Des problèmes persistants, malgré les dernières recommandations

Au printemps dernier, l’ombudsman de l’Ontario avait déjà émis ses recommandations à la province pour améliorer le fonctionnement du système correctionnel.

Quelques mois plus tard, la province a nommé un examinateur indépendant afin de s’attaquer au problème. Howard Sapers est ainsi devenu, en janvier, le premier conseiller indépendant de la province des services correctionnels.

Son rapport doit d'ailleurs être publié en mai.

Le gouvernement reconnaît qu’il doit faire mieux

La ministre de la Sécurité communautaire et des Services correctionnels, Marie-France Lalonde, reconnaît que son ministère doit faire mieux.

Selon la ministre Lalonde, la nomination d'Howard Sapers comme conseiller indépendant en charge de la réforme des services correctionnels, la mise en place d’une limite du nombre de jours consécutifs qu’un détenu peut passer en isolement et l'embauche de nouveaux employés sont déjà un pas dans la bonne direction.

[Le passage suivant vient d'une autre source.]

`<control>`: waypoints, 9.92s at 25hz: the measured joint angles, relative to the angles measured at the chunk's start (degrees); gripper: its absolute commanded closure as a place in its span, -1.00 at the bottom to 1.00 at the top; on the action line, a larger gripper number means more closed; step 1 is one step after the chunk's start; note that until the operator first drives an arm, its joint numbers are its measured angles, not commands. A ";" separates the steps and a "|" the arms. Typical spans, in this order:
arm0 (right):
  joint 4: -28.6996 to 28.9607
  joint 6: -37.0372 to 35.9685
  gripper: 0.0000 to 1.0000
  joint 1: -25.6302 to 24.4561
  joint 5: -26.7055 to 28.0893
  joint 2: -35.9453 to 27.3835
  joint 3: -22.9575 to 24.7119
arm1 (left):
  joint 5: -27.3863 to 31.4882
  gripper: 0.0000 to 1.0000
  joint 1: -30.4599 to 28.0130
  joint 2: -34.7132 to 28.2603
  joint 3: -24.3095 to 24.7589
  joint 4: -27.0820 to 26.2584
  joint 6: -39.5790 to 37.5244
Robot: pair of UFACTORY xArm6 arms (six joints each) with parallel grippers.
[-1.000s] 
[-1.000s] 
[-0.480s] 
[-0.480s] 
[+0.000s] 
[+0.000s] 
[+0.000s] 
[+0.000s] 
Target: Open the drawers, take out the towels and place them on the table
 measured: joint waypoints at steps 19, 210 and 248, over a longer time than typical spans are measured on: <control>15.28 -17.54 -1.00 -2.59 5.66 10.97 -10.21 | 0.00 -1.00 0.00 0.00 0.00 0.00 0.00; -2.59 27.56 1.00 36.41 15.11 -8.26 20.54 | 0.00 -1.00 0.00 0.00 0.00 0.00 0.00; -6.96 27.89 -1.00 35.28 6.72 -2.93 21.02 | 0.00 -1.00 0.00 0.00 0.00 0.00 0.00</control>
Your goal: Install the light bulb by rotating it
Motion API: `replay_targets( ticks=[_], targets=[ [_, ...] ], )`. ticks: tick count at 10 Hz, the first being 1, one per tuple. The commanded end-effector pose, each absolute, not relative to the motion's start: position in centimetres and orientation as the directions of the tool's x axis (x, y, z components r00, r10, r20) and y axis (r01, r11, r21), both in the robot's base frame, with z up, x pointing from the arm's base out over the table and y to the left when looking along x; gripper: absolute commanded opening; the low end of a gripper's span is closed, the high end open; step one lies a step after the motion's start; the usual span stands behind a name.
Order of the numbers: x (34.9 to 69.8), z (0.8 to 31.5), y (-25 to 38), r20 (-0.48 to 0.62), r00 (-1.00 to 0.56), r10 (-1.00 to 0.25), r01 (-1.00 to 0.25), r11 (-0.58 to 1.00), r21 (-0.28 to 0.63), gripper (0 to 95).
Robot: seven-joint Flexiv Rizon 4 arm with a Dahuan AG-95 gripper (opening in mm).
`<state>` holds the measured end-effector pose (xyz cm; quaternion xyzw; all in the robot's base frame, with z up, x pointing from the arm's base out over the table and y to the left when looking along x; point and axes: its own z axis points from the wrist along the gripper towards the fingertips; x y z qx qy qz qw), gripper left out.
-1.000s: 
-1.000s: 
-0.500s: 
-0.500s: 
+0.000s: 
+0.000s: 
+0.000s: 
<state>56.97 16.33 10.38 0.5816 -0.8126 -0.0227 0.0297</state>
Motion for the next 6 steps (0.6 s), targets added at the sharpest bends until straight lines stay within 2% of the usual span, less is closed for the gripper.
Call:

Plus de 230 employés supplémentaires, dont des infirmières en santé mentale, des travailleurs sociaux, des psychologues et des gestionnaires responsables de la ségrégation, ont été embauchés dans les établissements correctionnels de la province.

Elle répond également que des comités hebdomadaires d’examen de la ségrégation ont été mis en place dans chaque établissement.

L’ombudsman de l’Ontario donne six mois au ministère pour inclure dans la loi une nouvelle définition de l’isolement.

Demande de recours collectif

Un cabinet d'avocats prépare un recours collectif relativement à l'abus d'isolement au nom des prisonniers qui souffrent de problèmes de santé mentale.

La firme Koskie Minsky estime que le ministère de la Sécurité communautaire et des Services correctionnels a fait preuve de négligence et n'a pas pris ses responsabilités en autorisant le recours à l'isolement aussi fréquemment dans ses centres de détention.

Si le recours est autorisé, les avocats feront aussi valoir que placer un détenu qui souffre de problèmes de santé mentale en isolement pendant de longues périodes contrevient à la Charte canadienne des droits et libertés.